AI-generated content disclosure
Overview
AI-generated content disclosure (also AI transparency labeling) refers to practices and requirements for indicating that content — text, images, audio, video — was produced wholly or substantially with the assistance of an AI system. Disclosure operates at the production layer (the creator declares) rather than through technical detection.
Disclosure practices range from voluntary editorial conventions (news organizations labeling AI-assisted drafts) to emerging legal mandates (EU AI Act requirements for certain AI-generated outputs). Standards for what constitutes sufficient disclosure remain unsettled: there is no consensus on whether disclosure should appear in metadata, as an inline label, in platform UI, or only when the AI's contribution is substantial.
Scope of disclosure
| Scope question | Contested? | Notes |
|---|---|---|
| AI-written vs AI-assisted | Yes | Minor grammar fix vs. majority-generated draft |
| Text vs. synthetic media | Partially | Image/video disclosure more standardized (C2PA); text less so |
| Platform vs. creator obligation | Yes | Some regulations target platforms; others target creators |
| Retroactive disclosure | Mostly no | Required at time of publication, not retroactively |
Regulatory landscape (as of 2025)
- EU AI Act (2024): Requires certain AI-generated or manipulated content (synthetic media, deepfakes in non-artistic contexts) to be marked. General-purpose AI systems must comply with transparency requirements.
- FTC (US): Existing guidance on deceptive advertising extends to undisclosed AI-generated endorsements.

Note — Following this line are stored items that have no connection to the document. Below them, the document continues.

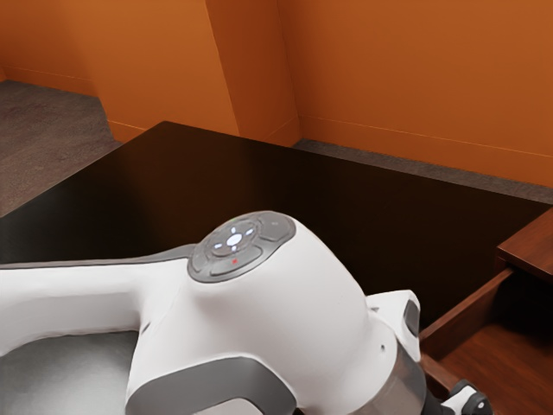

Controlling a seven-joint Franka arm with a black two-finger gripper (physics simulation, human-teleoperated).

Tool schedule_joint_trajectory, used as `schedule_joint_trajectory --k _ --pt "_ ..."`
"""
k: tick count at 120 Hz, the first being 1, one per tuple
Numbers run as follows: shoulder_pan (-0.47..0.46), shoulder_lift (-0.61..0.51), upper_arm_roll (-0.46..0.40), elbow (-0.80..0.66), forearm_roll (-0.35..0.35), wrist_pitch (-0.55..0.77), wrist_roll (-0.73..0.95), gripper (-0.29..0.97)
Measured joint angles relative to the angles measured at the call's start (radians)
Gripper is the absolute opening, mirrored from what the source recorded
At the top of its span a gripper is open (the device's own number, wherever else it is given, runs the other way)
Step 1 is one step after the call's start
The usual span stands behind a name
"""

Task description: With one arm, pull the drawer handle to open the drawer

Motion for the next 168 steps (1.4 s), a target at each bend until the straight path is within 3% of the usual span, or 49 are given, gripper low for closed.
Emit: schedule_joint_trajectory --k 19,41,68,78,86,92,99,111,123,141,153,168 --pt "-0.001 0.003 0.001 0.000 0.015 0.001 -0.006 0.36" --pt "-0.005 0.005 0.000 0.003 0.047 0.003 -0.011 0.53" --pt "0.011 0.000 -0.011 0.054 0.103 -0.011 -0.013 0.63" --pt "0.065 0.003 -0.021 0.253 0.115 -0.155 0.013 0.65" --pt "0.240 0.005 -0.079 0.424 0.100 -0.345 0.059 0.66" --pt "0.367 0.006 -0.130 0.476 0.085 -0.458 0.104 0.66" --pt "0.432 0.001 -0.149 0.452 0.064 -0.559 0.152 0.66" --pt "0.431 -0.004 -0.124 0.413 0.020 -0.680 0.224 0.67" --pt "0.430 0.004 -0.085 0.480 -0.030 -0.810 0.282 0.67" --pt "0.556 0.007 -0.275 0.519 -0.030 -0.929 0.314 0.68" --pt "0.590 0.007 -0.301 0.536 -0.033 -0.971 0.330 0.68" --pt "0.588 0.000 -0.324 0.436 -0.005 -0.945 0.331 0.68"
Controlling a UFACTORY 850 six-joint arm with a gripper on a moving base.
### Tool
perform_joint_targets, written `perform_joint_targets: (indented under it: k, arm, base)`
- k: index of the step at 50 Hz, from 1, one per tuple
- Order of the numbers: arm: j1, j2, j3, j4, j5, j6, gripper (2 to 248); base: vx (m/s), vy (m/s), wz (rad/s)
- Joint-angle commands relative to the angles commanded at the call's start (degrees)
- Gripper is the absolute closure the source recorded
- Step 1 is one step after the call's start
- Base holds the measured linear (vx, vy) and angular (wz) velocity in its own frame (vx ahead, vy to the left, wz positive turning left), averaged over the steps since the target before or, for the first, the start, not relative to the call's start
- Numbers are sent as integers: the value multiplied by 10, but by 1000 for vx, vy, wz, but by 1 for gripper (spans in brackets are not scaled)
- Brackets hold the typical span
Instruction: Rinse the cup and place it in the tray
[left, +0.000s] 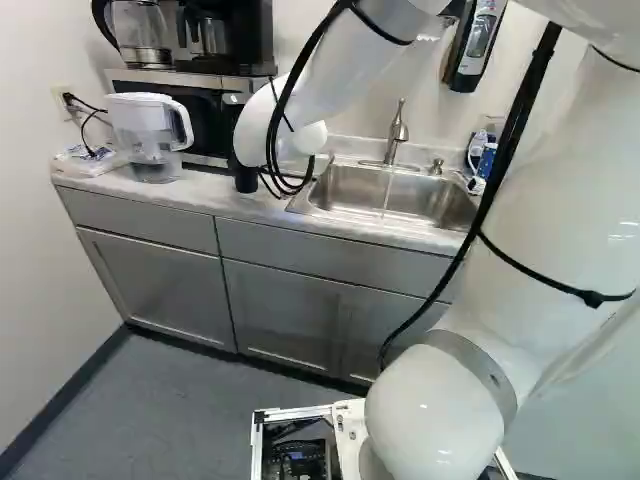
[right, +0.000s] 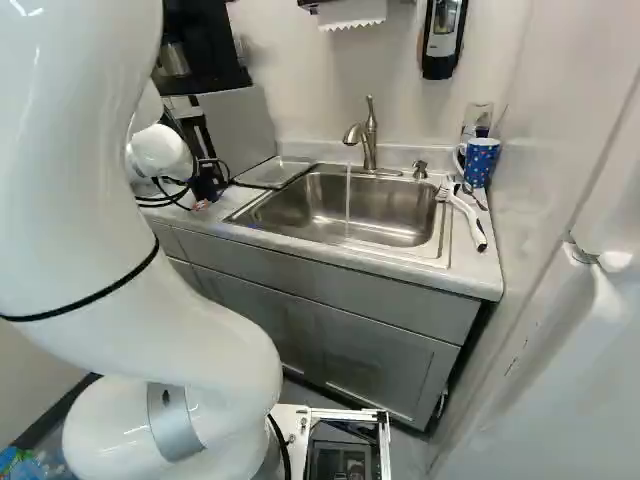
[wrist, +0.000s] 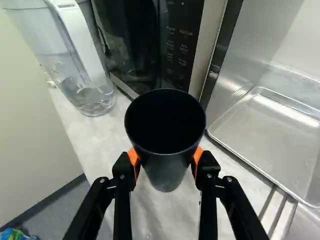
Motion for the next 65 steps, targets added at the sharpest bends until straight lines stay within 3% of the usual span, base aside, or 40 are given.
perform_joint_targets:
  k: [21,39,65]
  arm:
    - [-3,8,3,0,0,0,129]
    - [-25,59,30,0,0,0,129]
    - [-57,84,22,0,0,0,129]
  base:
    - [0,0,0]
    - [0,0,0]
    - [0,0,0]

- Platform policies: Meta, YouTube, TikTok, and others have policies requiring disclosure of synthetic media, particularly for political content.
- No binding international standard for AI-generated text disclosure exists as of this writing.
Distinction from AI content detection
| Dimension | AI content detection | AI-generated content disclosure |
|---|---|---|
| Mechanism | Technical inference from the text | Creator's own declaration |
| Reliability | Probabilistic, error-prone | Dependent on creator compliance |
| Regulatory driver | Limited | Increasing regulatory mandates |
Disclosure and detection are complementary: disclosure relies on honesty; detection is attempted where honesty cannot be assumed.